Chang Pei-Chin, Peck Konan
Institute of Biomedical Science, Academia Sinica, Taipei, Taiwan 115, ROC.
Bioinformatics. 2003 Jul 22;19(11):1311-7. doi: 10.1093/bioinformatics/btg162.
Mammalian genomes are highly complex. To identify the unique sequences of each gene in a mammalian gene database containing tens of thousands of DNA sequences is a computation intensive task. With the advent of parallel genetic analysis methods such as microarrays and the availability of more and more whole genome sequences of organisms, an algorithm allowing speedy identification of the unique gene probes for functional studies of individual genes will be a very useful tool.

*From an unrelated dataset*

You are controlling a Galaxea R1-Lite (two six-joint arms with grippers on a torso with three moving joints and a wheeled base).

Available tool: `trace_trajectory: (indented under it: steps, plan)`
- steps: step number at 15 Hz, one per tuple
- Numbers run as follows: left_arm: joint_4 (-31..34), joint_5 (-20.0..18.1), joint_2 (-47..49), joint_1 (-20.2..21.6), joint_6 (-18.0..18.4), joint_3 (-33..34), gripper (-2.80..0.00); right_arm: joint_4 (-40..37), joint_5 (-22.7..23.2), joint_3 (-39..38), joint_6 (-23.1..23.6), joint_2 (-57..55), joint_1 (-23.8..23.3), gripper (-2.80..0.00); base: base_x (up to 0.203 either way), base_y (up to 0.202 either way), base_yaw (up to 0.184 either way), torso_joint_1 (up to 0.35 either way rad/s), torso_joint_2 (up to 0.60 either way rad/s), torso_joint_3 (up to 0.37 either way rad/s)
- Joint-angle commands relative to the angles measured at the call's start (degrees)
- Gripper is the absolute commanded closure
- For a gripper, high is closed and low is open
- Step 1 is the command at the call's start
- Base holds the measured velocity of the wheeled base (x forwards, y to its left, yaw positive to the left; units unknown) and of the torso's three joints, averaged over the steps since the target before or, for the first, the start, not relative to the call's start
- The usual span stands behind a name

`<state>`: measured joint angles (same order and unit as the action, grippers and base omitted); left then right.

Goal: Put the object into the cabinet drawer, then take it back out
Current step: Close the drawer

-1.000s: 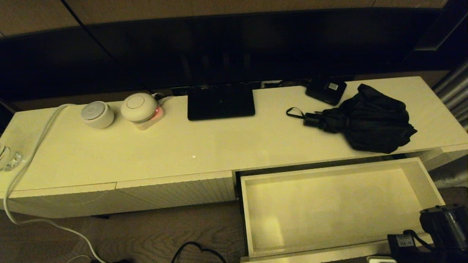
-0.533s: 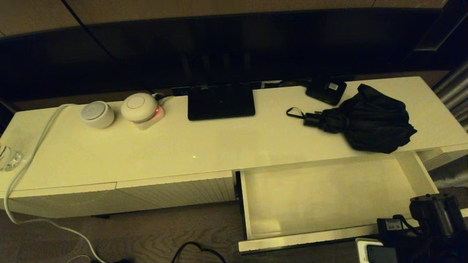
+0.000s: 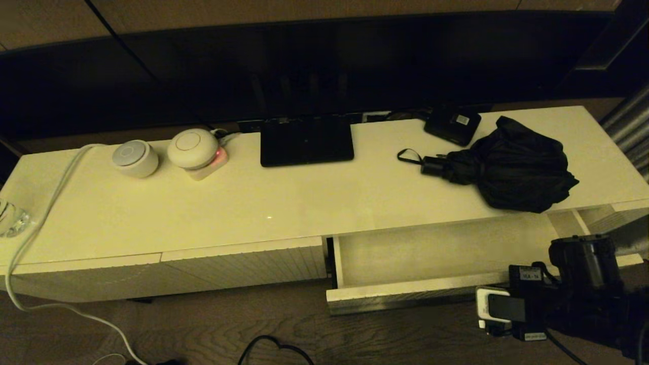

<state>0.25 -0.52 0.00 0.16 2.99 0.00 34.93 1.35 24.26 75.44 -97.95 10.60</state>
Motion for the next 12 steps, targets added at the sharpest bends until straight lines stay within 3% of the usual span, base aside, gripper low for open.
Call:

We have developed a fast algorithm as well as a software program based on the algorithm for identifying gene specific probes of complex organisms. The algorithm was applied to the assemblies of gene sequences and was highly efficient for large databases such as the TIGR human THC and mouse TC databases. The results were assessed with the BLAST sequence alignment software. Two probe data sets have been compiled to contain specific probes for around 100 000 putative human gene transcripts and 70 000 putative mouse gene transcripts.
The gene specific probes for the putative human and mouse genes referenced in the TIGR gene indices are available at: ftp://genestamp.ibms.sinica.edu.tw/pub/SpecificP/. The software program and the source codes are available upon request.
哺乳动物基因组高度复杂。在一个包含数以万计DNA序列的哺乳动物基因数据库中识别每个基因的独特序列是一项计算量很大的任务。随着诸如微阵列等平行遗传分析方法的出现以及越来越多生物体全基因组序列的可得性,一种能够快速识别用于单个基因功能研究的独特基因探针的算法将是一个非常有用的工具。
我们开发了一种快速算法以及基于该算法的软件程序,用于识别复杂生物体的基因特异性探针。该算法应用于基因序列组装,对于诸如TIGR人类THC和小鼠TC数据库等大型数据库非常高效。结果用BLAST序列比对软件进行评估。已编制了两个探针数据集,包含针对约100000个人类假定基因转录本和70000个小鼠假定基因转录本的特异性探针。
TIGR基因索引中引用的人类和小鼠假定基因的基因特异性探针可在以下网址获取:ftp://genestamp.ibms.sinica.edu.tw/pub/SpecificP/。软件程序和源代码可应要求提供。